### What the task asks:
In the listing that follows, copy out each line that includes the word "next".

------------------------------------------------------------

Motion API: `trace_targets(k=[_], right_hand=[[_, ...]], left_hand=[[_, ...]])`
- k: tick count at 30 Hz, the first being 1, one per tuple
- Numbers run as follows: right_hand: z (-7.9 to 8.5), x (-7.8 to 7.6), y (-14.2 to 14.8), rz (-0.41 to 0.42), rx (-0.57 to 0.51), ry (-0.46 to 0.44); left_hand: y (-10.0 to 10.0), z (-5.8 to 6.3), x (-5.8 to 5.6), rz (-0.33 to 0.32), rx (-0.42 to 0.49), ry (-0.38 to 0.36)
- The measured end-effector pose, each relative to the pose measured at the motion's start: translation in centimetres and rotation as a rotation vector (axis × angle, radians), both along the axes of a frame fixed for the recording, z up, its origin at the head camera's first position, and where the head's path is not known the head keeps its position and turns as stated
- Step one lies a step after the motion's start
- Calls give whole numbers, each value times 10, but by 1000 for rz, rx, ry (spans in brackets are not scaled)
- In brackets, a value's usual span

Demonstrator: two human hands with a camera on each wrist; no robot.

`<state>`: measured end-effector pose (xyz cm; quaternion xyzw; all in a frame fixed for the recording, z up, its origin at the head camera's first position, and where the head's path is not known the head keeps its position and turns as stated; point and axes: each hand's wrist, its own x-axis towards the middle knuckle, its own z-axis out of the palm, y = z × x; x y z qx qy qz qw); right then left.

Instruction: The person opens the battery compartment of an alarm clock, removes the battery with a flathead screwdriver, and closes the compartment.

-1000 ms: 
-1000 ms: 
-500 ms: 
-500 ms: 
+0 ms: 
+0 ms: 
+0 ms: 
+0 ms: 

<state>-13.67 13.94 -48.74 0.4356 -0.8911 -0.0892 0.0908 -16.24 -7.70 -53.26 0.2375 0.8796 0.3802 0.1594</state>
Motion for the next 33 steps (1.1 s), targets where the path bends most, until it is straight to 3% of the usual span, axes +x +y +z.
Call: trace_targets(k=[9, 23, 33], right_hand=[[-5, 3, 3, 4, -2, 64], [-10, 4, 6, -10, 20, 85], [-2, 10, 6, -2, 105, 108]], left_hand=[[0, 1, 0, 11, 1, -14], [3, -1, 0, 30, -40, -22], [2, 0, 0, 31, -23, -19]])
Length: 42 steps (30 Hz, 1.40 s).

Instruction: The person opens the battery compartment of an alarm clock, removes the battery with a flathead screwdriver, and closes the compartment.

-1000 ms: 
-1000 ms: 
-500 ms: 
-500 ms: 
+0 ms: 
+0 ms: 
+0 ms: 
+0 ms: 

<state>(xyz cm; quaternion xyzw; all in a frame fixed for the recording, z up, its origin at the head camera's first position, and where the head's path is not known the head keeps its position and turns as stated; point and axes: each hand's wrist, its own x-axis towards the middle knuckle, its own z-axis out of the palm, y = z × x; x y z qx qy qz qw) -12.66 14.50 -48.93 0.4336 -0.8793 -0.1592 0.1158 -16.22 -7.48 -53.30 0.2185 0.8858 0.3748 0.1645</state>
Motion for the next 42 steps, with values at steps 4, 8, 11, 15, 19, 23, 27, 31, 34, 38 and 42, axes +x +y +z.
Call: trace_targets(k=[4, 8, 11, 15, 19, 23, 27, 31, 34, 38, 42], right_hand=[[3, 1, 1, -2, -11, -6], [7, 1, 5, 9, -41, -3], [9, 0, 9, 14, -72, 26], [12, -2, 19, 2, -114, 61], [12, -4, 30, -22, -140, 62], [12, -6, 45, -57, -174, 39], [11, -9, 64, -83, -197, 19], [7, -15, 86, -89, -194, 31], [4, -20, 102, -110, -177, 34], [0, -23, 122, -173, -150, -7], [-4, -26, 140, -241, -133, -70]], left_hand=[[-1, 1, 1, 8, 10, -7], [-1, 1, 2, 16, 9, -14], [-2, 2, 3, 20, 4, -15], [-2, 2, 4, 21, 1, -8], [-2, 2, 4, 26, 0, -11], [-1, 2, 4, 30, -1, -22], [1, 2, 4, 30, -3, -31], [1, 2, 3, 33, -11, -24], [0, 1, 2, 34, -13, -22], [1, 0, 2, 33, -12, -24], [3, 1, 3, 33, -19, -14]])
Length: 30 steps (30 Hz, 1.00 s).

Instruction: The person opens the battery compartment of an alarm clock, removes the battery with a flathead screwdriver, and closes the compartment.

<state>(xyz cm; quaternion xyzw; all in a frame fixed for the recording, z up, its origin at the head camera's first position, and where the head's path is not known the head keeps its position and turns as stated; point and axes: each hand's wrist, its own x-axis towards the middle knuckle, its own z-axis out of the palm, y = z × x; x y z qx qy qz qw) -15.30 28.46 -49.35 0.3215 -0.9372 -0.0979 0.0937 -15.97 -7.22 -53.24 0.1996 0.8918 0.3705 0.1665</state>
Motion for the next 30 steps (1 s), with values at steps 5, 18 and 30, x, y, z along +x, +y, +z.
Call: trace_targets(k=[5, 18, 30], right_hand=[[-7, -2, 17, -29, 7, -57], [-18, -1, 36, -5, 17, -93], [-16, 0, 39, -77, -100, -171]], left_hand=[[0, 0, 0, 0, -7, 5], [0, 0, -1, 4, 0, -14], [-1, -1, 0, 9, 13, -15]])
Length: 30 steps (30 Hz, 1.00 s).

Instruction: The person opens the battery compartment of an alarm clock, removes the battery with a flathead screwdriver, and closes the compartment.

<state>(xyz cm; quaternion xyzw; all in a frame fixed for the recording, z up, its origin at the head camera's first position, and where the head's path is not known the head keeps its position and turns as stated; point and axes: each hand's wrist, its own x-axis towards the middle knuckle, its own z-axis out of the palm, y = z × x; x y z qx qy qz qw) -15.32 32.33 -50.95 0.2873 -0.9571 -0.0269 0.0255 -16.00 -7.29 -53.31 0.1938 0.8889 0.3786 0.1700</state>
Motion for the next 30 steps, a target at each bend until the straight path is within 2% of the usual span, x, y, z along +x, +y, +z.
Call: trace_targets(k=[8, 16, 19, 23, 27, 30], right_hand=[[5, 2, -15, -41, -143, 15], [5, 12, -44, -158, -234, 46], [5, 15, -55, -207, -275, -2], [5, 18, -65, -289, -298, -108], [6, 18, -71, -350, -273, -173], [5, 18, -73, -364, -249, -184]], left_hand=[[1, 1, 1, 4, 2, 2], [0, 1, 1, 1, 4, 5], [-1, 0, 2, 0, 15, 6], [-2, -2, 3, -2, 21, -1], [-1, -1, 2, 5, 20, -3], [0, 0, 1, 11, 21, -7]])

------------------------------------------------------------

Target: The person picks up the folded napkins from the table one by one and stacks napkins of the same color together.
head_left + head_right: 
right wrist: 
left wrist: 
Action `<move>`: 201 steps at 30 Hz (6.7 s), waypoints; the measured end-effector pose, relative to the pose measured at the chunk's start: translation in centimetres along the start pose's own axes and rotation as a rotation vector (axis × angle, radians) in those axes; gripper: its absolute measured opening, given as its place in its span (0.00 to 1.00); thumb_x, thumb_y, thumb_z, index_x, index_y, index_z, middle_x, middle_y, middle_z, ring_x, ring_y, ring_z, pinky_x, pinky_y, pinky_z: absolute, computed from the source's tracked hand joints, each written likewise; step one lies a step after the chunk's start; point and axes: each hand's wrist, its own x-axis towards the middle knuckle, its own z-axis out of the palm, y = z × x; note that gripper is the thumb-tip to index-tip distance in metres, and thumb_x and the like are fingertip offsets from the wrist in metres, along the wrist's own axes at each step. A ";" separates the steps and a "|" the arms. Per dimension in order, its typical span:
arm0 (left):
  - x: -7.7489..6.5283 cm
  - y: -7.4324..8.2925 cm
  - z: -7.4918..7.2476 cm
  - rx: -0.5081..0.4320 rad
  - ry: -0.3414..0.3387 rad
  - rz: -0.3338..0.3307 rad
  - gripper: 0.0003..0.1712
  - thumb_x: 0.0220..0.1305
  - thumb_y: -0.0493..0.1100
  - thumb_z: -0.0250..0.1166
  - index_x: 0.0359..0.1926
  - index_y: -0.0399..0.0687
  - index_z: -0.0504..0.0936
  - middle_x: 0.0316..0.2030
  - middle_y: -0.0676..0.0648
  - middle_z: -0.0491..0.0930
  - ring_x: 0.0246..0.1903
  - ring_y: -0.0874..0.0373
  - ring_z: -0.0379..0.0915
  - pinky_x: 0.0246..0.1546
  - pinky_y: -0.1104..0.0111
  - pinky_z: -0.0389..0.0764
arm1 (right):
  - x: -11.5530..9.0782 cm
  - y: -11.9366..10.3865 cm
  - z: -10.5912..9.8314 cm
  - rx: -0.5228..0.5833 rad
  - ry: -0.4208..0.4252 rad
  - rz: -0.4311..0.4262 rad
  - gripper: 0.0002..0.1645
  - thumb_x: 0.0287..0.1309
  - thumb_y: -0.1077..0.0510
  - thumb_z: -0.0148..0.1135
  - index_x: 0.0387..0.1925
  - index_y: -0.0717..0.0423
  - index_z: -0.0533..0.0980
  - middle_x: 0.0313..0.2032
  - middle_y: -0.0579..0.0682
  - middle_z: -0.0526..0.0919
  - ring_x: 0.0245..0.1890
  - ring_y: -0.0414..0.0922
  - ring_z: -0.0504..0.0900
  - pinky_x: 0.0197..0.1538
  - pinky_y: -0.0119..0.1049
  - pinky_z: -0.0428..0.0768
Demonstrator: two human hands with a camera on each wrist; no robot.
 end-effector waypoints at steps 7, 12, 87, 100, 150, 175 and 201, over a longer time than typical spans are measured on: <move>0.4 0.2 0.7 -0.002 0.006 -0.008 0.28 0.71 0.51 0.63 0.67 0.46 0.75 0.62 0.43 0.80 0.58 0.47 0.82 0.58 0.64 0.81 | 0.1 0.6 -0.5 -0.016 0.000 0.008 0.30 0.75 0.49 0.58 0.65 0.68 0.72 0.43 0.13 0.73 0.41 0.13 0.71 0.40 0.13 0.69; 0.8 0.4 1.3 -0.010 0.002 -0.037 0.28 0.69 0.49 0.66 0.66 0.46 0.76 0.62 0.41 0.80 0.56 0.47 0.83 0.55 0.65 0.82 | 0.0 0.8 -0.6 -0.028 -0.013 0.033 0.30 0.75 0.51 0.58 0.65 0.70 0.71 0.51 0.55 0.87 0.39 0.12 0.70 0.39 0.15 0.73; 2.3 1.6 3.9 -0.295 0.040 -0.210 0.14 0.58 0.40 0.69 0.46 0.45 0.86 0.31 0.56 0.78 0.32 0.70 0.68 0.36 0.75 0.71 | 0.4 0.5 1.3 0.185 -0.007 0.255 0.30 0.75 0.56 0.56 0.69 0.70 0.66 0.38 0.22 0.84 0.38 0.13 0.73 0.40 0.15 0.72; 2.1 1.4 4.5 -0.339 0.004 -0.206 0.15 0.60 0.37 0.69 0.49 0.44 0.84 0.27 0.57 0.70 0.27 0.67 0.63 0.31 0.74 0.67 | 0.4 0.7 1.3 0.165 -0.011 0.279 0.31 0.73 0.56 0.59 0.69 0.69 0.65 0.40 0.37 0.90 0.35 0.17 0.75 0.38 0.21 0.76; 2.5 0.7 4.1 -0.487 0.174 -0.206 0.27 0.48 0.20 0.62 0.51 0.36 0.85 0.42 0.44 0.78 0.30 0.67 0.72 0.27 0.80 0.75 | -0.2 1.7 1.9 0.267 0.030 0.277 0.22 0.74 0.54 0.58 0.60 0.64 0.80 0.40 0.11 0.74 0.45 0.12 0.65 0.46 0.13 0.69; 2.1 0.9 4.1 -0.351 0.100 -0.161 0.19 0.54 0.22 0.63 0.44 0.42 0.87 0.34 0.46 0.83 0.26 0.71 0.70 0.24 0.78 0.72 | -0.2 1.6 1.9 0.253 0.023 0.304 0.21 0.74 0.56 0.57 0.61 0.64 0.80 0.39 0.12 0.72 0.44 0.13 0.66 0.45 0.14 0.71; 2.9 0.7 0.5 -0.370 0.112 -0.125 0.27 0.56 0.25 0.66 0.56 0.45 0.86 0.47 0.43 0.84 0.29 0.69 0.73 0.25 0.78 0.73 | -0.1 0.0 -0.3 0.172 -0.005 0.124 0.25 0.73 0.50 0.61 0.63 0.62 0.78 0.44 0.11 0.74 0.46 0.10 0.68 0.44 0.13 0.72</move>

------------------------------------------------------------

### Exercise answer:
Motion for the next 33 steps (1.1 s), targets where the path bends most, until it is straight to 3% of the usual span, axes +x +y +z.
Motion for the next 42 steps, with values at steps 4, 8, 11, 15, 19, 23, 27, 31, 34, 38 and 42, axes +x +y +z.
Motion for the next 30 steps (1 s), with values at steps 5, 18 and 30, x, y, z along +x, +y, +z.
Motion for the next 30 steps, a target at each bend until the straight path is within 2% of the usual span, x, y, z along +x, +y, +z.

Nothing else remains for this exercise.